Потом обязательно пили чай. Как после гулянки весело выкатывались к парапету набережной, к вечернему закату.

Рыбаки удилищами доставали небо, но вынимали из реки почему-то только мелкую рыбёшку. От заката к опущенным лицам кружковцев прибегали по воде большие вспыхивающие ежи. Хорошее было время.

Вздохнув, Табашников выключал компьютер. Как всегда после пустого утра, чтобы как-то взбодрить себя, шёл покопаться в огороде. Однако первый вертолёт уже летел. И будто хлопал себя по животу. И как-то очень уж сыто. Вроде весёлого, наевшегося телевизионного пузача. Когда тот перед обедом закинул в себя таблетку мезима.

– Семёныч, смотри! – сразу закричал сосед с огорода на отшибе: – Он объелся сегодня. На твою пенсию. Семёныч! Хлопает по пузу, благодарит!

Подмывало раскрыть соседу глаза. Сказать, что ему, Табашникову, вряд ли придётся кормить тут российские военные вертолёты. А заодно и самолёты. Что пенсии у него российской нет, и вряд ли будет. Что через год, а может быть, и раньше, когда деньги у него кончатся, ему придётся собирать манатки и катить обратно, в Казахстан, где его, Табашникова, только и ждут. Где ему сразу восстановят пенсию. Чтобы он, не теряя ни дня, поскорей начал кормить вертолёты военные. Только теперь казахстанские.

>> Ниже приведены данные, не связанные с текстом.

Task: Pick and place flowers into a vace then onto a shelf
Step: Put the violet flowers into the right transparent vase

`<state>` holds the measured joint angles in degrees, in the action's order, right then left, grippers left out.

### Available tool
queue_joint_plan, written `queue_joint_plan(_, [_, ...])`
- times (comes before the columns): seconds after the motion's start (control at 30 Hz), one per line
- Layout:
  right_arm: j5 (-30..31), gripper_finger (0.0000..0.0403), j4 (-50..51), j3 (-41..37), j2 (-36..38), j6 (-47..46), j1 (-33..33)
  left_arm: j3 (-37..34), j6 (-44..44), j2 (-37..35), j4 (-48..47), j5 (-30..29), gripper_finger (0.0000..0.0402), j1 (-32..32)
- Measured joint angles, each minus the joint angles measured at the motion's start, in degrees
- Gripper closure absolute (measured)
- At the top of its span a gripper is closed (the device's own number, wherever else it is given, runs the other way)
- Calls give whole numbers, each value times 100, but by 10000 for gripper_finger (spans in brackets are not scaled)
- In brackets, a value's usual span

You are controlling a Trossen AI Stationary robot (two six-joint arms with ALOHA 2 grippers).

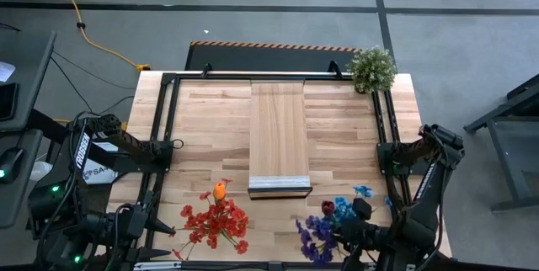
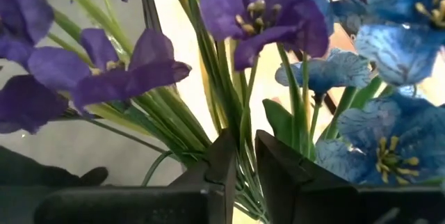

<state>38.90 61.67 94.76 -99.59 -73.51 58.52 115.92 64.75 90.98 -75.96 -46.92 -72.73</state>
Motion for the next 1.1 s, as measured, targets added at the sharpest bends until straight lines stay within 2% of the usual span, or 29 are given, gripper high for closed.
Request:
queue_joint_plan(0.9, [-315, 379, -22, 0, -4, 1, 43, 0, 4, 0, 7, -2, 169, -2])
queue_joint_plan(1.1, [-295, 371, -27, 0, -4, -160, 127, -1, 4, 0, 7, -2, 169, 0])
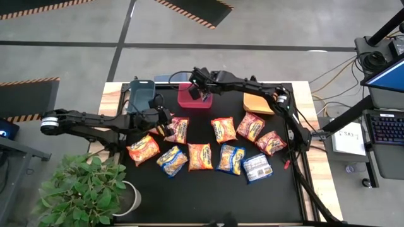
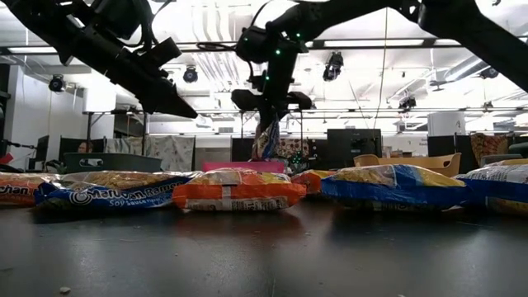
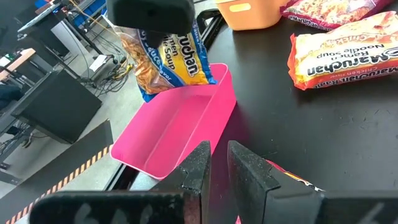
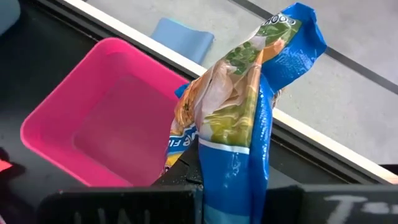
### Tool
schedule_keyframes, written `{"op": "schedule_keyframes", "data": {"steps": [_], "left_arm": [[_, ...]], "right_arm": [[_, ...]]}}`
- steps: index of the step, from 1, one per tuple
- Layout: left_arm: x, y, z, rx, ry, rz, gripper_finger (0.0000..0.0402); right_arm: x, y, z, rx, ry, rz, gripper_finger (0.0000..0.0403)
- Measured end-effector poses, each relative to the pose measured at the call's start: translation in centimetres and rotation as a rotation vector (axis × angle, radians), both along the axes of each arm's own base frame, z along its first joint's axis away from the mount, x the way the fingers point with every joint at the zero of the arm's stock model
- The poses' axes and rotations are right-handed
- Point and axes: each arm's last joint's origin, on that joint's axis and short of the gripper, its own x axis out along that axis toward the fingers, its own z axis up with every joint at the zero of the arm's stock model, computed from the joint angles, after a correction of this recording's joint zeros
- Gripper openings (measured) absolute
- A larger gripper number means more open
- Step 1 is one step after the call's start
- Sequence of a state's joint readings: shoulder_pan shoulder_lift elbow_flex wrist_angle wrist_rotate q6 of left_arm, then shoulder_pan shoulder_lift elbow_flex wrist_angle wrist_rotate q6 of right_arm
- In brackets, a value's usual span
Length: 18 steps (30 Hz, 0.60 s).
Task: Sort Maruchan noodles
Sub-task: Put the blue noodle pack into the pink bin
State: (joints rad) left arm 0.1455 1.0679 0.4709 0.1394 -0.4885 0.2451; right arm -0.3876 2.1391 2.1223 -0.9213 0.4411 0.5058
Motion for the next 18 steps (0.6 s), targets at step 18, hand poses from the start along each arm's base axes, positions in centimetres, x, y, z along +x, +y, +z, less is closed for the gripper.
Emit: {"op": "schedule_keyframes", "data": {"steps": [18], "left_arm": [[0.0, 0.0, -0.1, -0.004, 0.006, 0.002, 0.0039]], "right_arm": [[0.7, -0.5, -3.0, 0.007, 0.078, -0.028, 0.0017]]}}
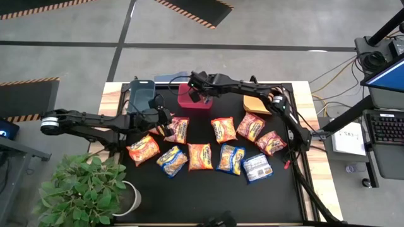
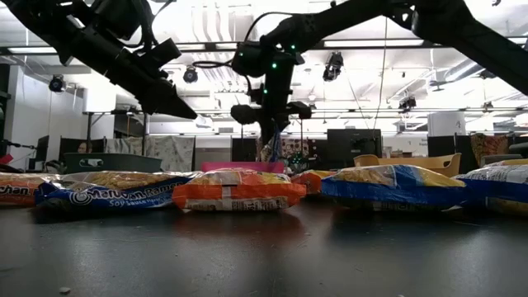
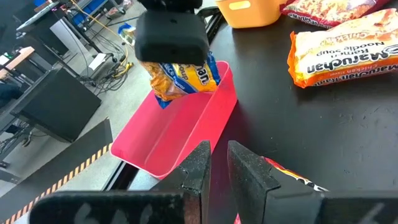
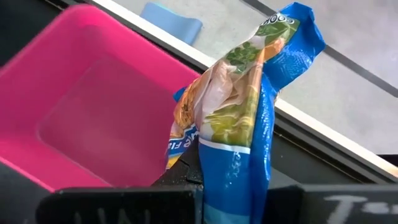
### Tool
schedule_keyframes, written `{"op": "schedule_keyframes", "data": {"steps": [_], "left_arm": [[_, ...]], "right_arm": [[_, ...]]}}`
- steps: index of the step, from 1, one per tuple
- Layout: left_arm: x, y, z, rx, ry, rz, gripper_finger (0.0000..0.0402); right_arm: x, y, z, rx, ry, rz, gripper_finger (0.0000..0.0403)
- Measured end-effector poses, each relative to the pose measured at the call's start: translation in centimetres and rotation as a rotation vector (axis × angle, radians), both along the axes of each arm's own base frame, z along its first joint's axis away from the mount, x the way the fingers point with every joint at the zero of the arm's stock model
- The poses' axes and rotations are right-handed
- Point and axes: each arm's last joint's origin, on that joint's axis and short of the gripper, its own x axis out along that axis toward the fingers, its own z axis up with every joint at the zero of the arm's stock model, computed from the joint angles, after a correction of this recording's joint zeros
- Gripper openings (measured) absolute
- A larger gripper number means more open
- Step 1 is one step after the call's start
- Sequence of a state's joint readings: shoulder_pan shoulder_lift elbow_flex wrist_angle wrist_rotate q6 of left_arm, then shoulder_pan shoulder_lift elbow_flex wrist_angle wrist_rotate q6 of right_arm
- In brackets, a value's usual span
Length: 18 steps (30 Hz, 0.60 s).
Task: Sort Maruchan noodles
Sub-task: Put the blue noodle pack into the pink bin
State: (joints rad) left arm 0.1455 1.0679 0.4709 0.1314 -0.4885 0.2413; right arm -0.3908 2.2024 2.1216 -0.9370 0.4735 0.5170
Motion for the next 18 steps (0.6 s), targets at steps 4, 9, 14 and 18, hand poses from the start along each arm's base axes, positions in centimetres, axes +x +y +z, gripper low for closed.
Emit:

Однако сосед, походило, твёрдо считал, что пенсия у Семёныча есть. Что кормит он, подлец, вертолёты и самолёты. Что переехал он сюда из Краснодара. Почти местный… То ли видел, что маршрутка останавливалась у дома и Семёныч отправлялся в ней три раза в Краснодар. То ли какая-то сорока эту дурость на хвосте принесла (хотя какие тут ещё местные сороки для Семёныча), – сам Семёныч его не разуверял, всё стеснялся.

Агеева сосед Иван почему-то тоже поначалу воспринял вверх ногами. Посчитал большим начальником. Когда видел во дворе у Семёныча – прятался и выглядывал. Спрашивал у Семёныча, оглядываясь:

– Инспектор ушёл?

– Какой инспектор?

– Ну вот только что был. У тебя. Лез во все дыры.

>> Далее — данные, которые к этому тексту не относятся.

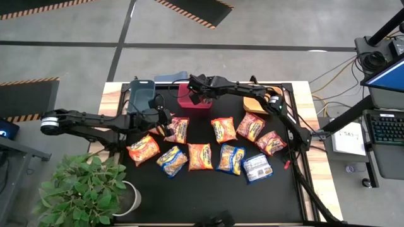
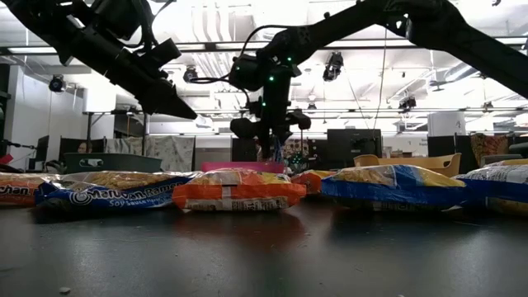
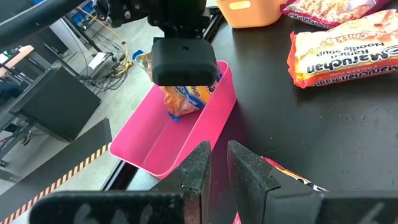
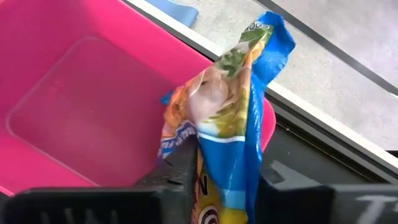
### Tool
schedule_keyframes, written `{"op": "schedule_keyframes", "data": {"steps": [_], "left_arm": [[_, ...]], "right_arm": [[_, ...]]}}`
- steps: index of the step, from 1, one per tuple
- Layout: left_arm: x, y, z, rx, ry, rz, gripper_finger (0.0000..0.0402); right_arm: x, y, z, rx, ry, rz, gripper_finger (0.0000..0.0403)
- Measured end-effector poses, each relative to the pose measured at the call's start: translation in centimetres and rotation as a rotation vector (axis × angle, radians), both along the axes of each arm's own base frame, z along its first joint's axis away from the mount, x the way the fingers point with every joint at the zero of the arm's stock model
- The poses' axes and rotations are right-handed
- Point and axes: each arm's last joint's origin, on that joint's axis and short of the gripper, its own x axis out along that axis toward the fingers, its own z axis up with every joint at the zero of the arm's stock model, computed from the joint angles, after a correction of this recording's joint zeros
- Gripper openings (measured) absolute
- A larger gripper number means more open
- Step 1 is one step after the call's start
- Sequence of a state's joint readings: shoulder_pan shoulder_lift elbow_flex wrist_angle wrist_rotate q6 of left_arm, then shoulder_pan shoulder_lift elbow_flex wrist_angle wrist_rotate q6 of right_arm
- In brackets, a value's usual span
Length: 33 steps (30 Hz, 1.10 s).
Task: Sort Maruchan noodles
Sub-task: Put the blue noodle pack into the pink bin, then put the red noodle pack into the gray bin
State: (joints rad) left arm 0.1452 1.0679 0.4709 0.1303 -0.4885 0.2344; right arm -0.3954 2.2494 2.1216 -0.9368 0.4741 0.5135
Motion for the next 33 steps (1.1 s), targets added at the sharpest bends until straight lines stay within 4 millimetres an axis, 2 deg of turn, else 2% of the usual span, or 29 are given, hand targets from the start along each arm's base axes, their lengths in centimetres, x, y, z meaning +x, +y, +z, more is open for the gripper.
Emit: {"op": "schedule_keyframes", "data": {"steps": [9, 17, 23, 29, 33], "left_arm": [[0.0, 0.0, -0.1, -0.001, 0.007, 0.0, 0.0039], [0.0, 0.0, -0.1, -0.007, 0.002, 0.003, 0.0039], [0.0, 0.0, -0.1, -0.013, -0.003, 0.006, 0.0039], [0.1, 0.0, 0.2, -0.043, -0.04, 0.023, 0.0039], [0.1, 0.0, 0.2, -0.074, -0.062, 0.039, 0.0039]], "right_arm": [[-0.2, 0.1, 0.4, -0.001, 0.012, 0.012, 0.016], [-1.7, 0.9, 3.8, -0.006, 0.019, 0.037, 0.019], [-3.0, 3.2, 6.3, -0.001, 0.114, 0.138, 0.0194], [-3.3, 6.6, 7.1, -0.044, 0.197, 0.297, 0.0194], [-4.2, 8.6, 7.3, -0.06, 0.21, 0.375, 0.0194]]}}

– А-а, – прятал улыбку Табашников. – Ушёл, ушёл.

– Строгий, гад. – Подбородок у Ивана подрагивал. Походил на выпуклый динамо-фонарь. До самых губ зарос желтой махоркой. У Ивана был курятник, крольчатник, два павлина и голуби летали. Не считая большого тучного огорода. И всё это, походило, не взято на карандаш. Инспектором. Который вверх ногами. Ну шастает который. У Семёныча.

Если с Иваном Табашников давно переговаривался по утрам, то женские головы за забором с вьюном познакомиться с новым соседом почему-то не стремились. Хотя Табашников вроде был мужчиной. Ещё не старым. На его призывное, громкое «здравствуйте» – на улице, у дома – только бурчали что-то под нос и проходили. Чтобы скрыться за забором. И ходить там опять. как в закрытом своём государстве.

От того же Ивана потом узнал, за забором живут четыре сестры. Три родных и одна двоюродная. Молодой жиголо ходил к самой младшей. Сорока восьми лет. К тощей Дарье. Доил полгода по мелочи. Пять, семь тысяч. Ну десять. И сумел-таки однажды сдёрнуть с её карточки триста тысяч. Все её деньги. Но это показалось ему мало. Непреодолимо захотелось прихватить и брюлики любимой. Через два дня, уверенный, что денег ещё не хватились, заявился с шампанским и цветами. Чух-чух-чух! Твой дизель спешит на помощь! Был сразу разоблачён, бежал вдоль забора и отмахивался от баб, как от пчёл.

Выскочив за ворота, рванул было к автобусной остановке. Чтобы раствориться там, исчезнуть навек. Но менты тут же догнали, сбили с ног, заломили руки, защёлкнули наручники. Вздёрнули с земли и совсем некрасиво, как каракатицу какую, прогнали мимо изумлённых сестёр к машине.

Агеев, прослушав рассказ Табашникова, хохотал:

– Жадность фраера сгубила!

Подмигнул Ивану над забором:

– Привет, частный собственник! Почему налоги не платишь?

Кубанец виновато осклабился. Он уже узнал, кто такой Агеев. Объяснились однажды. Через забор. Но всё равно озноб каждый раз брал, когда видел его у Семёныча. Уж больно прямой и гордый. И лысина ещё у засранца. Натуральный инспектор!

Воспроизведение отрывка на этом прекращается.